Ten years in and better than ever

The University of Winnipeg Student Film Festival is the longest running in the city

The U of W’s advanced filmmaking class will premiere Made for Each Other at the 10th annual University of Winnipeg Student Film Festival. Nicholas Friesen

It’s hard to believe that the University of Winnipeg Student Film Festival is celebrating its 10th anniversary this April - mostly because few festivals in the city have lasted as long.

The Winnipeg International Film Festival existed a measly two years, while the National Screen Institute, the longtime front-runner for local film fests, went online a few years back. Only the Gimli Film Festival (at 12 years) has been going on longer than U of W’s.

This particular festival has come a long way since its inception.

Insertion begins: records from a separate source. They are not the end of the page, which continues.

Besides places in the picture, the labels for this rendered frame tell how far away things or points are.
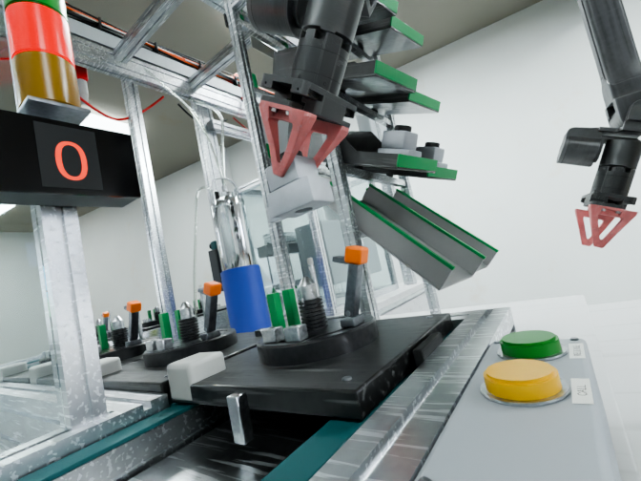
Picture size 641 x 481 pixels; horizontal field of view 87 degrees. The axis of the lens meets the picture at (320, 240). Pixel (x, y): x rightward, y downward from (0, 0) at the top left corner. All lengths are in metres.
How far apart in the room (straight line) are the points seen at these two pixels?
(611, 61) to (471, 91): 3.27
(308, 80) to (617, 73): 0.65
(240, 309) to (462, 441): 1.17
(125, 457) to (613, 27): 0.99
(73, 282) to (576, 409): 0.41
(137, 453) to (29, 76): 0.36
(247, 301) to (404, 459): 1.16
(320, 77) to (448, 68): 3.89
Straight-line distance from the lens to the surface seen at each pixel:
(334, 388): 0.27
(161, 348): 0.56
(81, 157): 0.40
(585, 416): 0.22
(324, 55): 0.39
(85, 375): 0.42
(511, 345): 0.30
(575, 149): 0.84
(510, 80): 4.14
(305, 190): 0.37
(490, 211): 3.86
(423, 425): 0.22
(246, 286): 1.32
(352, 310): 0.37
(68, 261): 0.42
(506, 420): 0.22
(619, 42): 0.92
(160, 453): 0.40
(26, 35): 0.46
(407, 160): 0.59
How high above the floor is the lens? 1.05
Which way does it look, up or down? 5 degrees up
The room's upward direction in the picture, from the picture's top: 12 degrees counter-clockwise
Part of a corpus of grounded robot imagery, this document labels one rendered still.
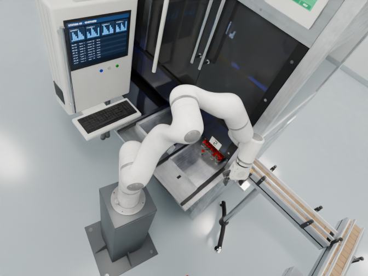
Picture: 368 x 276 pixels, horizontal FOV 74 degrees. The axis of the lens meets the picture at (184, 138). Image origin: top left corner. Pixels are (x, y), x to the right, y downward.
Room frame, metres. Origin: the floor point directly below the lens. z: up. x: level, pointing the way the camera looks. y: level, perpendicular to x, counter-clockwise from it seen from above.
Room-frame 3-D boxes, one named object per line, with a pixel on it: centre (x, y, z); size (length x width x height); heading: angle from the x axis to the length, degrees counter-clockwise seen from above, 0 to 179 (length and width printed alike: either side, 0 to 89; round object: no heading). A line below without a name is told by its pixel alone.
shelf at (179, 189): (0.99, 0.03, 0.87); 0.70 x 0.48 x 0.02; 61
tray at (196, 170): (0.97, -0.16, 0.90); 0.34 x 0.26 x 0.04; 151
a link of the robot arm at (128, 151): (0.59, 0.18, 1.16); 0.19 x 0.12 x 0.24; 28
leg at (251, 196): (1.01, -0.62, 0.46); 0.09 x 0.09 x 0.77; 61
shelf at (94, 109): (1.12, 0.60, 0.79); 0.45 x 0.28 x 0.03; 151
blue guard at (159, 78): (1.46, 0.53, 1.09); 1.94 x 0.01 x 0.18; 61
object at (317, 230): (0.94, -0.75, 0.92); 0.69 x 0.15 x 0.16; 61
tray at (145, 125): (1.14, 0.14, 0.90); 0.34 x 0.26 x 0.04; 151
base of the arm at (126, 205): (0.56, 0.16, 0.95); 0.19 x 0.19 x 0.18
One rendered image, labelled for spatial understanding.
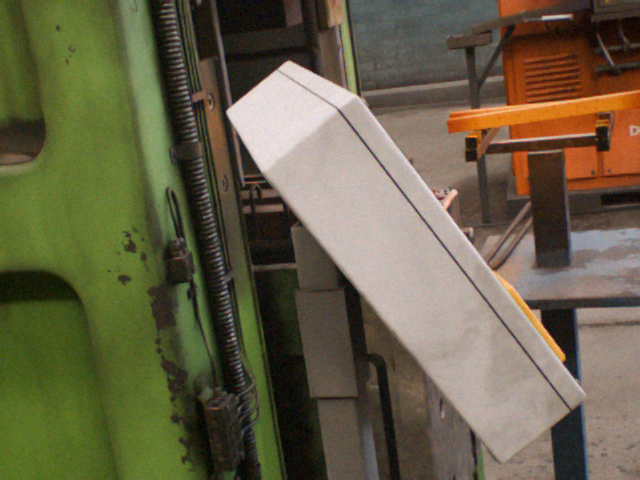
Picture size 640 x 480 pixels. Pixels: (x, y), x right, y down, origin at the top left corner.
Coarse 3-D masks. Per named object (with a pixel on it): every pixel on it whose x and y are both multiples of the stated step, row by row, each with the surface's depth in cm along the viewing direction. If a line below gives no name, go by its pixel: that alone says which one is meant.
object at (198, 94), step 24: (192, 48) 117; (192, 72) 117; (192, 96) 115; (216, 168) 121; (168, 192) 109; (216, 216) 121; (192, 264) 110; (192, 288) 113; (240, 336) 126; (216, 384) 113; (240, 408) 119
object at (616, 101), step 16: (608, 96) 164; (624, 96) 163; (496, 112) 171; (512, 112) 169; (528, 112) 168; (544, 112) 168; (560, 112) 167; (576, 112) 166; (592, 112) 165; (448, 128) 173; (464, 128) 172; (480, 128) 172
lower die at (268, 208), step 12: (264, 192) 144; (276, 192) 143; (264, 204) 141; (276, 204) 140; (264, 216) 137; (276, 216) 137; (252, 228) 138; (264, 228) 138; (276, 228) 137; (252, 240) 139
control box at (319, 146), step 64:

“I started it the second year I was here,” says John Kozak, head of the U of W film department. “It was just U of W films and was held in the Bulman Centre. Most of the films were on VHS projected onto a sheet. The sound system kept breaking down. We even had a few films submitted on 16mm, so we had to get a 16mm projector.”

After opening up submissions province-wide and shifting locations to Eckhardt-Gramatté Hall in 2004, where the festival still resides, things began to run much more smoothly.

Over the course of the Wednesday and Thursday (April 25-26) of the three-night event, approximately 30 films will screen.

You can catch the awards on Friday night (April 27), along with screenings of the winning films, the Advanced Filmmaking students’ film Made for Each Other, an open-bar reception and guest speakers Matt Kennedy and Adam Brooks of film collective Astron-6. Their recent film, the gore-comedy Father’s Day, was funded and distributed by Troma.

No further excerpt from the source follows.